Für ihr Vorgehen hat sie ein gewichtiges Argument ins Feld zu führen, ein »Grundprinzip der Kulturgeschichtsschreibung«, wo­nach es für sich in einer bestehenden Kultur ausbreitende Ge­meinschaften, zumal solche mit einem missionarischen Sendungsbewusstsein, nicht gerade typisch ist, eine in ihrer Umwelt geläufige Ausdrucksweise aufzugreifen und ihr sofort radikal neue Bedeutungen zu applizieren. »Neue Bedeutungen mögen sich entwickeln, und oft tun sie es auch, aber Entwicklung braucht Zeit.« Es wäre einigermaßen unrealistisch, mit dem großen R. Bultmann und anderen zu erwarten, die Bedeutung von pistis im christlichen Sprachgebrauch sei schon im Anfangsstadium »vollkommen sui generis« (4, mit Belegen).
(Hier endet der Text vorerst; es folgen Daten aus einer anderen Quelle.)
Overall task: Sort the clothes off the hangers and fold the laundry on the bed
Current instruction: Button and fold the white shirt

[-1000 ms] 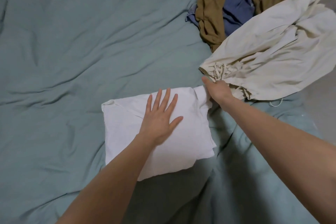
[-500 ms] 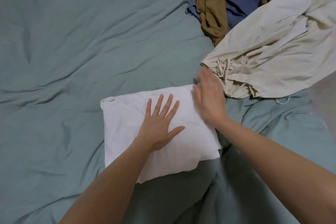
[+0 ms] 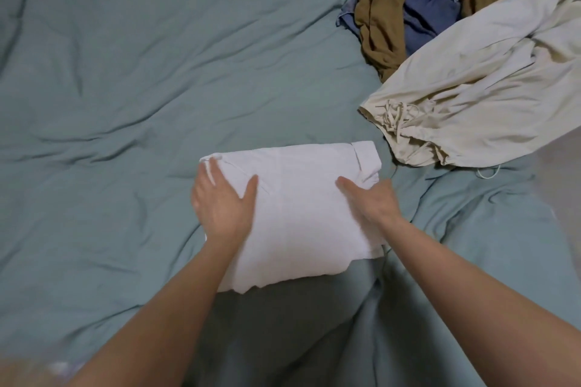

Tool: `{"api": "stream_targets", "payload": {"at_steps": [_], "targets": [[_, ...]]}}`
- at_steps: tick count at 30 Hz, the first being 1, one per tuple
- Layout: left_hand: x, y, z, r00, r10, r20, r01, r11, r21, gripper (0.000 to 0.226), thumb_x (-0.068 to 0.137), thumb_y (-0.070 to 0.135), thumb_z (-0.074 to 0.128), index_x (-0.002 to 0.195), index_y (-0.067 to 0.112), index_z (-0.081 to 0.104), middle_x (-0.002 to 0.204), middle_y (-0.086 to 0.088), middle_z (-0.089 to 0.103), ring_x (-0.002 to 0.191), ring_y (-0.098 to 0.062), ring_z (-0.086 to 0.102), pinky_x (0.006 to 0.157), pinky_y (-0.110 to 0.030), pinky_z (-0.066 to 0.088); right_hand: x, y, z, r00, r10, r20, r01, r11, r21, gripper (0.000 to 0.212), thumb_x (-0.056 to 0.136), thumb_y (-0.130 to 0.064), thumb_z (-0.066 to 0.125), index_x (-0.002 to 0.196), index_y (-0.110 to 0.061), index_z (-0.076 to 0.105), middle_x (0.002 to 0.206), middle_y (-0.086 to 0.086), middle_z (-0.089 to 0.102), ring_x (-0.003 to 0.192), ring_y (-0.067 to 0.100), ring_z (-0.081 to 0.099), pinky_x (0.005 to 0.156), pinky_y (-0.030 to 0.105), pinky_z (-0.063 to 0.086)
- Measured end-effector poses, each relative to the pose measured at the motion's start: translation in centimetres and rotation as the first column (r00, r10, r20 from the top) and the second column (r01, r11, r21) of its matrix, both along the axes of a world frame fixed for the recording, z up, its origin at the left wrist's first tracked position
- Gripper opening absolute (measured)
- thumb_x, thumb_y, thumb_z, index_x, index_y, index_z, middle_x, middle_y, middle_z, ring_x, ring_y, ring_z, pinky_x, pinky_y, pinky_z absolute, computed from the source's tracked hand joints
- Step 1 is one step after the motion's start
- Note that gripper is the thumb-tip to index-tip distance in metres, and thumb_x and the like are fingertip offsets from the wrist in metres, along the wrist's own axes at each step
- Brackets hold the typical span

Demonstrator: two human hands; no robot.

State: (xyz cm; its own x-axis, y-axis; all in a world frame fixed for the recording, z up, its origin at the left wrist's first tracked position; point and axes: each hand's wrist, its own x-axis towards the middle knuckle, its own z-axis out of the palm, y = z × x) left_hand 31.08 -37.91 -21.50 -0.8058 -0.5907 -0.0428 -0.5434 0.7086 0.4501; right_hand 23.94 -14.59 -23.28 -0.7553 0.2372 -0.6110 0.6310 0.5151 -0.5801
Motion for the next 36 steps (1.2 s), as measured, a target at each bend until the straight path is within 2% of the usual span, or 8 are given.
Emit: {"api": "stream_targets", "payload": {"at_steps": [3, 8, 14, 18, 22, 28, 33, 36], "targets": [[1.1, -1.2, 0.2, 0.951, 0.232, 0.204, -0.285, 0.914, 0.289, 0.089, 0.08, 0.063, 0.061, 0.138, 0.003, 0.033, 0.138, -0.017, 0.043, 0.126, -0.036, 0.044, 0.102, -0.046, 0.037, 0.7, -1.2, 0.1, 0.994, -0.028, 0.105, 0.038, 0.995, -0.092, 0.098, 0.063, -0.064, 0.074, 0.133, -0.002, 0.046, 0.13, 0.007, 0.055, 0.116, 0.029, 0.055, 0.097, 0.04, 0.047], [2.4, -2.8, -0.4, 0.923, 0.216, 0.318, -0.369, 0.729, 0.577, 0.102, 0.05, 0.083, 0.063, 0.124, 0.014, 0.056, 0.119, -0.006, 0.063, 0.107, -0.03, 0.06, 0.094, -0.04, 0.049, 2.1, -2.1, -0.3, 0.999, -0.049, -0.024, 0.047, 0.997, -0.063, 0.068, 0.072, -0.04, 0.079, 0.123, -0.003, 0.054, 0.122, 0.012, 0.061, 0.11, 0.031, 0.058, 0.094, 0.042, 0.049], [4.0, -4.1, 0.5, 0.986, 0.005, 0.168, -0.132, 0.646, 0.752, 0.06, 0.079, 0.047, 0.074, 0.128, 0.019, 0.055, 0.117, 0.004, 0.063, 0.103, -0.018, 0.06, 0.087, -0.032, 0.048, 3.1, -2.8, 0.4, 0.992, 0.079, -0.102, -0.075, 0.996, 0.045, 0.05, 0.084, -0.024, 0.067, 0.127, -0.004, 0.05, 0.126, 0.014, 0.059, 0.114, 0.034, 0.055, 0.095, 0.039, 0.046], [4.6, -4.3, 0.8, 0.989, -0.135, 0.056, 0.054, 0.695, 0.717, 0.088, 0.073, 0.046, 0.079, 0.146, 0.023, 0.034, 0.142, 0.006, 0.048, 0.128, -0.014, 0.048, 0.109, -0.035, 0.038, 3.8, -3.9, 0.9, 0.993, 0.119, -0.027, -0.116, 0.989, 0.09, 0.076, 0.082, -0.025, 0.07, 0.142, -0.002, 0.029, 0.136, 0.015, 0.049, 0.125, 0.036, 0.047, 0.101, 0.04, 0.041], [4.1, -4.6, 1.9, 0.996, -0.086, 0.012, 0.061, 0.782, 0.62, 0.086, 0.077, 0.03, 0.079, 0.147, 0.017, 0.03, 0.145, 0.0, 0.044, 0.131, -0.02, 0.044, 0.1, -0.022, 0.033, 4.4, -5.1, 2.5, 0.991, 0.078, -0.105, -0.057, 0.98, 0.192, 0.055, 0.087, -0.012, 0.06, 0.135, 0.004, 0.036, 0.128, 0.023, 0.053, 0.117, 0.039, 0.051, 0.093, 0.039, 0.042], [5.6, -7.6, 7.6, 0.996, 0.014, -0.093, 0.039, 0.838, 0.545, 0.085, 0.079, 0.029, 0.077, 0.147, 0.023, 0.027, 0.136, 0.004, 0.05, 0.122, -0.022, 0.05, 0.089, -0.025, 0.036, 6.9, -10.7, 10.2, 0.907, 0.208, -0.365, -0.129, 0.965, 0.228, 0.037, 0.091, -0.004, 0.048, 0.126, 0.004, 0.038, 0.104, 0.024, 0.058, 0.099, 0.042, 0.056, 0.08, 0.041, 0.041], [10.4, -10.8, 13.2, 0.979, 0.129, -0.16, -0.037, 0.875, 0.483, 0.082, 0.083, 0.034, 0.072, 0.147, 0.028, 0.022, 0.138, 0.009, 0.049, 0.12, -0.021, 0.052, 0.085, -0.027, 0.038, 9.0, -17.1, 16.1, 0.917, 0.157, -0.367, -0.194, 0.979, -0.065, 0.045, 0.086, -0.005, 0.055, 0.13, -0.006, 0.043, 0.122, 0.013, 0.059, 0.11, 0.034, 0.056, 0.092, 0.037, 0.043], [15.4, -12.8, 15.9, 0.954, 0.237, -0.184, -0.138, 0.892, 0.431, 0.076, 0.084, 0.036, 0.07, 0.145, 0.025, 0.026, 0.134, 0.003, 0.053, 0.118, -0.025, 0.054, 0.083, -0.028, 0.039, 11.7, -21.2, 18.9, 0.989, -0.023, -0.145, -0.041, 0.905, -0.423, 0.037, 0.08, 0.001, 0.056, 0.115, -0.011, 0.051, 0.112, 0.01, 0.063, 0.092, 0.027, 0.062, 0.082, 0.037, 0.052]]}}
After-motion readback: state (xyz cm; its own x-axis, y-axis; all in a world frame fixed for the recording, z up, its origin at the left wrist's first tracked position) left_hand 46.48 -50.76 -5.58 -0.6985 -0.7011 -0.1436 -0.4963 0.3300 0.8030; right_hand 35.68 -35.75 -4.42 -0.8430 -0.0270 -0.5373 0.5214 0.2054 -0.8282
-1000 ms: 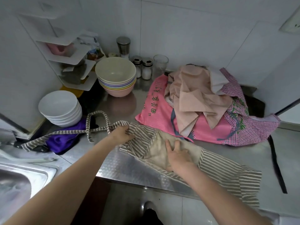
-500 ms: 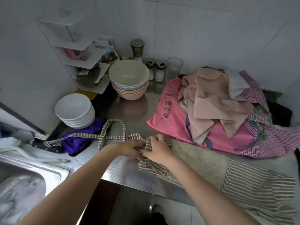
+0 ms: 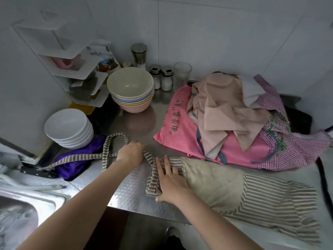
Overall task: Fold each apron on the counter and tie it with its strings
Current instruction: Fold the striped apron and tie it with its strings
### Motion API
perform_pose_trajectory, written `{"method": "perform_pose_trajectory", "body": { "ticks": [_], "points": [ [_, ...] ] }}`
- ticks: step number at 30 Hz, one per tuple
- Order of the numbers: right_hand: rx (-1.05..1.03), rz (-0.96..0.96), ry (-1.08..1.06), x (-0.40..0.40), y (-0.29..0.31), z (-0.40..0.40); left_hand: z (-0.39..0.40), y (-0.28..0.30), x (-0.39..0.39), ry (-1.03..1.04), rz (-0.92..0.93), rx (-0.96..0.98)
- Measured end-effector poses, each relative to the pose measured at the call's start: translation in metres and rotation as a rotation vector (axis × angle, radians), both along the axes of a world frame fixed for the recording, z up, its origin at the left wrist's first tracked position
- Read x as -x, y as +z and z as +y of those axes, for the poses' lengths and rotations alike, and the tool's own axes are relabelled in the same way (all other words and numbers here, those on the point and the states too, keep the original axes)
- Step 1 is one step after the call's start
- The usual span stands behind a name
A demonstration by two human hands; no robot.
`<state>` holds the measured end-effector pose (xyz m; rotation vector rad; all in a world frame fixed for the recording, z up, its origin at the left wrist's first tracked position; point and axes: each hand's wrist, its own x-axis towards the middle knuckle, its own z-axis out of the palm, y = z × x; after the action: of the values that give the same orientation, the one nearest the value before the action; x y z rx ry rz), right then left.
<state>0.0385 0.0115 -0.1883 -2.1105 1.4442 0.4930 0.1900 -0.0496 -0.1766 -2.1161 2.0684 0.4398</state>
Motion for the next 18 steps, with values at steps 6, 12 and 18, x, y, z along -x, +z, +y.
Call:
{"method": "perform_pose_trajectory", "body": {
  "ticks": [6, 12, 18],
  "points": [
    [-0.335, -0.285, -0.223, 0.010, 0.014, -0.036, -0.004, -0.004, -0.001, 0.153, 0.148, 0.148],
    [-0.187, -0.155, -0.235, -0.007, 0.006, -0.026, 0.020, 0.009, 0.006, 0.120, 0.205, 0.040],
    [-0.088, -0.065, -0.237, -0.018, 0.000, -0.021, 0.038, -0.002, 0.023, 0.237, 0.256, -0.359]
  ]
}}
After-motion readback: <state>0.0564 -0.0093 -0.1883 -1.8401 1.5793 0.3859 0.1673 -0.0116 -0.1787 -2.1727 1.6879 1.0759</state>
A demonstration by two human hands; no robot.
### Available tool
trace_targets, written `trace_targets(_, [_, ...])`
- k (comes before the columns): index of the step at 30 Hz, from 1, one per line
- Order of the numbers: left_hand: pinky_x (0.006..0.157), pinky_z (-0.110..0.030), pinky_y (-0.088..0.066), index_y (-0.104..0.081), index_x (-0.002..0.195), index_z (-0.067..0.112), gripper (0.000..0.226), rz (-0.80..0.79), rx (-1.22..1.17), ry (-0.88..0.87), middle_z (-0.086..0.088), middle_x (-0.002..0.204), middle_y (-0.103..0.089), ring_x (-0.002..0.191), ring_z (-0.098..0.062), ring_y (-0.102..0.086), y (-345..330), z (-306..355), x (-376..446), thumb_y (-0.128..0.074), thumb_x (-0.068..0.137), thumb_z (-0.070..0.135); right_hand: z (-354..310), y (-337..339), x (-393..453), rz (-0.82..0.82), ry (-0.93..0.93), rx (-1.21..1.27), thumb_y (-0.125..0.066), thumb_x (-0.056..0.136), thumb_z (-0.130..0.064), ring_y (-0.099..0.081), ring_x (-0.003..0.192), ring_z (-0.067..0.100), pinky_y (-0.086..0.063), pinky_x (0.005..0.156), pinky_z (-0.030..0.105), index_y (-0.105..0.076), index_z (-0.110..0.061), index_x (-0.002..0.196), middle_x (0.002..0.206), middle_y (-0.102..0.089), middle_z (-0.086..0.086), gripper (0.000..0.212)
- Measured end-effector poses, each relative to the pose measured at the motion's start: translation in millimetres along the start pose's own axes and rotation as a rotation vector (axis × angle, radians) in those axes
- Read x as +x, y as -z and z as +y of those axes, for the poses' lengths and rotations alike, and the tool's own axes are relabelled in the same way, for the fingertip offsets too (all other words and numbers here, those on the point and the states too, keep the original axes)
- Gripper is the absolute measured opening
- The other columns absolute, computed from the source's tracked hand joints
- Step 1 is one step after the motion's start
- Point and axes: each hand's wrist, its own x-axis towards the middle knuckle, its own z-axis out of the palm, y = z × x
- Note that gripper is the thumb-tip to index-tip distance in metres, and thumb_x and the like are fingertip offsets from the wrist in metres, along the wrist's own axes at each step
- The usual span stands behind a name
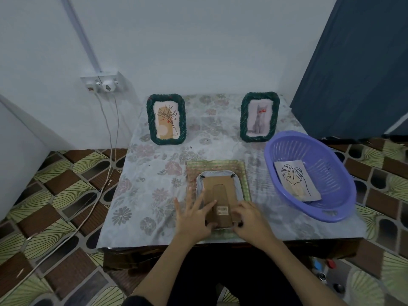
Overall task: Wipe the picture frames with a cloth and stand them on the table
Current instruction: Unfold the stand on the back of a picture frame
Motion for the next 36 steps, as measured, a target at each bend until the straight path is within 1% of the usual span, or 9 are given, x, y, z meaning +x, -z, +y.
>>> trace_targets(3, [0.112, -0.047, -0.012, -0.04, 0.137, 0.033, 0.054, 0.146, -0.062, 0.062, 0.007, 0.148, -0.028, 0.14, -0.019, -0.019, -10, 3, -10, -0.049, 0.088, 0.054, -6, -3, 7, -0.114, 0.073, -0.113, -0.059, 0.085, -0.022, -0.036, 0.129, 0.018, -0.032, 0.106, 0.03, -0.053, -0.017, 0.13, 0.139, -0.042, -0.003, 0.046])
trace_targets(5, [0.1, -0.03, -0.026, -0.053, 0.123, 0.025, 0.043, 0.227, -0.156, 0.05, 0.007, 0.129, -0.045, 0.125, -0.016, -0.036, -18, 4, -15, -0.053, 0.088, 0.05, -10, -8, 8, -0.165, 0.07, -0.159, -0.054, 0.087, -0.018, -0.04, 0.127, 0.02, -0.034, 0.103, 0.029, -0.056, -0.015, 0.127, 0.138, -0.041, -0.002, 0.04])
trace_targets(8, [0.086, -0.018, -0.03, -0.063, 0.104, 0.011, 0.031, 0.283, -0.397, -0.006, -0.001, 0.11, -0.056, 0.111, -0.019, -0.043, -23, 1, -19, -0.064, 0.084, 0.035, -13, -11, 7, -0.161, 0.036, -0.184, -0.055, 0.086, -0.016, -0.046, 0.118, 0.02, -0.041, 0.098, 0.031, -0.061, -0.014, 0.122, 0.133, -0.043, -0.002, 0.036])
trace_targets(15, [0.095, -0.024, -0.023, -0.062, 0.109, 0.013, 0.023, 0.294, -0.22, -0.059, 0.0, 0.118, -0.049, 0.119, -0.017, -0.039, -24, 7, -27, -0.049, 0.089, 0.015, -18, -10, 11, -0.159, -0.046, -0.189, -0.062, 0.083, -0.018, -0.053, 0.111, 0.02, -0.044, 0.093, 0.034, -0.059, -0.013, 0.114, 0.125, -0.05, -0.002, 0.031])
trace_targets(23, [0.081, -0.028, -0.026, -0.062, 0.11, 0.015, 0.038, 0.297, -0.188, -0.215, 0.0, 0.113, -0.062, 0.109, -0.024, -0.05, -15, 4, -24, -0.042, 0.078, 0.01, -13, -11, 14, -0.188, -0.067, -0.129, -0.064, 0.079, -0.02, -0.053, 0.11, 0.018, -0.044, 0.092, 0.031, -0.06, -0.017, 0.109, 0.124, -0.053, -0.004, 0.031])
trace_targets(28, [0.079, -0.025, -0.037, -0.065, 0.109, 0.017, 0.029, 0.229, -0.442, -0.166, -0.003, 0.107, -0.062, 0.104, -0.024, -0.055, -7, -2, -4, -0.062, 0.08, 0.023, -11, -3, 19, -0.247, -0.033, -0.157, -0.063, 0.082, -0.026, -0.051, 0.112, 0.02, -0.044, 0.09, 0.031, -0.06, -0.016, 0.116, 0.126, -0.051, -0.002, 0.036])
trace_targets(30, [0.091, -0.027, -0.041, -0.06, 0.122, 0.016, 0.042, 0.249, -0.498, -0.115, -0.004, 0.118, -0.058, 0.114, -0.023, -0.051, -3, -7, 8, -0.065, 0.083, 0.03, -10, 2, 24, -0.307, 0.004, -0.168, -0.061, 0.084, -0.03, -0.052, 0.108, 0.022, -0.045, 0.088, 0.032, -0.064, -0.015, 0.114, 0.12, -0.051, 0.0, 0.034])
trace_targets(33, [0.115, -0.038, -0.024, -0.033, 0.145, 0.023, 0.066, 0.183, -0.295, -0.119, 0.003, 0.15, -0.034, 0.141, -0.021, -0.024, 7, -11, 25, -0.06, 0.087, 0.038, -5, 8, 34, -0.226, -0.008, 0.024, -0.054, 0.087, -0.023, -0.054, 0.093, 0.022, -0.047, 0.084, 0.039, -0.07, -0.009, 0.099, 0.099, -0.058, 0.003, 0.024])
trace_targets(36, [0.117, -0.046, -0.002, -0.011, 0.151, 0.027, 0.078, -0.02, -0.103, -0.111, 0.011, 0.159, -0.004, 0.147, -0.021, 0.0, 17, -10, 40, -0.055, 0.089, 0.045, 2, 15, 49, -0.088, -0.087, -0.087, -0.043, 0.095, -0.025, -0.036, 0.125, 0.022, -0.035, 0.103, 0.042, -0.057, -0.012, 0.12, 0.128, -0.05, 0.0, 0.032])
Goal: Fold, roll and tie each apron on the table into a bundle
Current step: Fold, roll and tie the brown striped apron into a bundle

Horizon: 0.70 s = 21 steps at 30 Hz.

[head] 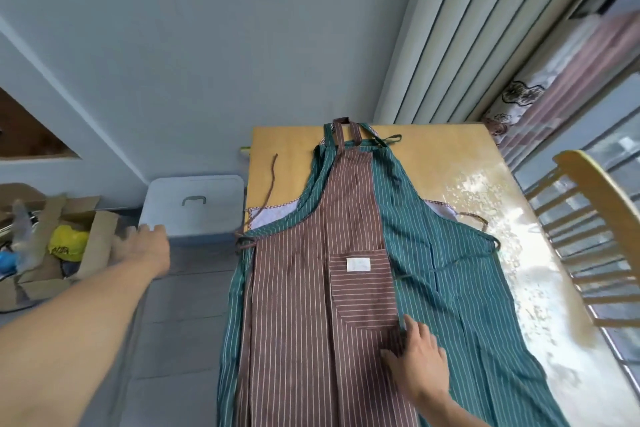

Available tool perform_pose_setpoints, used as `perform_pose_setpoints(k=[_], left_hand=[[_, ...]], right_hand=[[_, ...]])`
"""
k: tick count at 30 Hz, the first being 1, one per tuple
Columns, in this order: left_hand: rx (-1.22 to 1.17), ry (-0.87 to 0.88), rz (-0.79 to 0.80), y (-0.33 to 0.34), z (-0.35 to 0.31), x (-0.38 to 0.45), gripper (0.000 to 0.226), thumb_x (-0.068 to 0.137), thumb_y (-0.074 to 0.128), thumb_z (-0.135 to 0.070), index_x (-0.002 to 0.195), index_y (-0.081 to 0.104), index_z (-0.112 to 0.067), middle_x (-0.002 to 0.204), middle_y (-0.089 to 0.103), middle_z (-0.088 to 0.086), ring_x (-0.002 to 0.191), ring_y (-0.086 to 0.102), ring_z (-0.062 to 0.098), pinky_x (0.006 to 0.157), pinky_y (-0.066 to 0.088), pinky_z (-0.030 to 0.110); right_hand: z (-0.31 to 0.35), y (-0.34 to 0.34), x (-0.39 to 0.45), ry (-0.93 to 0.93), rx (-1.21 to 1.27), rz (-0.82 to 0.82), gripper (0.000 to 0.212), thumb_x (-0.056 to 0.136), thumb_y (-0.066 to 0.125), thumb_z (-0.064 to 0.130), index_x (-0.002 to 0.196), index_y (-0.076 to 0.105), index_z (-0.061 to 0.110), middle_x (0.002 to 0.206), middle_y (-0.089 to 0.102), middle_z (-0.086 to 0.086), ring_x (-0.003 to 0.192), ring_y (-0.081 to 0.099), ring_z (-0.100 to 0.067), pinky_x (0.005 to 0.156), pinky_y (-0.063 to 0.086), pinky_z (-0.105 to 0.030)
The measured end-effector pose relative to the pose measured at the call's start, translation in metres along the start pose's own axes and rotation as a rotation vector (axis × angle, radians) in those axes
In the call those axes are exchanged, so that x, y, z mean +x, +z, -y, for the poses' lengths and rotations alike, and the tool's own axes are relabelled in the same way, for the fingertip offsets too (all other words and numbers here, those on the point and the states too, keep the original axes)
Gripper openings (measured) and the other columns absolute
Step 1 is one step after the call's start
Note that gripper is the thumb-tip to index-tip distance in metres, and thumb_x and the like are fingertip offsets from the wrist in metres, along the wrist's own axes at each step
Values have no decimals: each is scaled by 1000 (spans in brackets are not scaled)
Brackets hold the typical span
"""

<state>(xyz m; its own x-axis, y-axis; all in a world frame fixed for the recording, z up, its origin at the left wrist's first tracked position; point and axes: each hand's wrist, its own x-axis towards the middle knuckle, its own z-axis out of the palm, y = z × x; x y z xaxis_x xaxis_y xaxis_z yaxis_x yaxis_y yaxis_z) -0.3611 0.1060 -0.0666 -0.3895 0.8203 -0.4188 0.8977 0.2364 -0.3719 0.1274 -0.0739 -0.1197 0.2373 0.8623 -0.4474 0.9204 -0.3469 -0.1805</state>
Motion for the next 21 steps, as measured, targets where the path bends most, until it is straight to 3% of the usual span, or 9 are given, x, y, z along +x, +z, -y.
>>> perform_pose_setpoints(k=[3,6,9,12,14,16,18,21], left_hand=[[-254,266,-36,2,-26,-32,47,90,64,-31,135,52,-23,137,55,5,124,50,27,100,45,39],[-559,465,62,7,-67,-82,40,95,66,-33,132,56,-26,142,53,0,131,48,23,107,42,42],[-624,676,83,27,-116,-143,52,96,62,-39,145,45,-32,154,42,-5,144,36,20,121,26,46],[-461,899,124,56,-154,-189,75,97,54,-53,159,16,-37,167,9,-9,156,3,18,126,-2,47],[-411,935,260,74,-173,-207,72,99,38,-64,160,12,-36,169,-3,-7,155,-10,18,125,-9,49],[-480,897,340,86,-183,-214,69,100,26,-68,160,21,-34,169,-2,-8,155,-12,16,125,-8,48],[-647,810,386,87,-186,-213,66,102,23,-65,158,30,-31,169,11,-7,156,0,15,127,-2,43],[-977,634,521,72,-180,-203,65,103,24,-63,155,37,-27,163,33,1,151,28,23,123,20,39]], right_hand=[[-2,8,-26,229,99,68,57,82,67,68,125,49,35,119,66,11,113,59,-13,104,45,-37],[4,6,-44,276,208,170,39,86,68,63,100,62,26,85,68,12,81,63,-6,86,54,-28],[4,5,-53,312,486,274,36,92,73,33,110,57,7,94,68,1,74,61,-4,68,52,-21],[2,5,-66,268,624,264,43,89,74,20,127,56,12,115,72,-5,94,73,-18,87,60,-39],[16,-10,-83,211,728,237,34,93,63,4,124,61,17,106,77,-2,89,76,-19,85,62,-41],[32,-22,-96,134,806,197,41,92,56,-6,121,66,21,100,78,1,89,76,-18,86,62,-45],[52,-34,-110,3,852,190,55,88,52,-11,128,64,26,106,77,6,94,75,-16,88,61,-45],[83,-36,-127,-216,727,195,84,81,49,-10,147,46,43,126,68,24,111,68,-3,92,57,-28]])
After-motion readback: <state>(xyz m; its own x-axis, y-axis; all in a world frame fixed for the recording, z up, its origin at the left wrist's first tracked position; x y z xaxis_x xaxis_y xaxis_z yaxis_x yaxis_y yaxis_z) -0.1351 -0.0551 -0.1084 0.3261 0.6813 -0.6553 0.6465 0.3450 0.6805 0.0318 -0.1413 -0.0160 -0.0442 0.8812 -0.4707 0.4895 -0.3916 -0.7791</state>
Hauptresultat ihrer Untersuchungen und zugleich an einer Fülle von – geschickt präsentiertem – Material bewährte These ist, dass das frühchristliche Verständnis von pistis dem des kulturellen Kontextes sehr viel näher steht als späteren Entwicklungen im Sprachgebrauch der Christen, besonders soweit er von Augustin geprägt war (und ist) und sich also verengt zur binären Opposition von fides qua und fides quae. Diese Opposition ist durchaus nicht ohne Anhalt am Neuen Testament und anderen frühchristlichen Quellen, aber gewiss nicht dominant. Vorherrschend ist vielmehr die Bedeutung »Vertrauen« als Relationsbegriff, sowohl im Verhältnis von Mensch zu Mensch als auch im Verhältnis des Menschen zu Gott. – Wie Vertrauen begründet sei, darum geht der Streit und daran scheiden sich die Geister – damals wie heute.
»Glaube« ist wohl ein zu undeutlicher, missverständlicher Be­griff, der nur zu leicht gleichgesetzt wird mit »Nichtwissen« oder mit Verzicht auf Erkenntnis der Wahrheit (Nietzsche). Es wäre daher zu wünschen, dass christliche Verkündigung und auch »Glaubenslehre« das beherzigten und lieber von »Vertrauen« als von »Glauben« sprächen. Begründetes Vertrauen lässt »Amen« sagen, was bekanntlich »verdolmetscht« heißt: »Das ist gewisslich wahr«.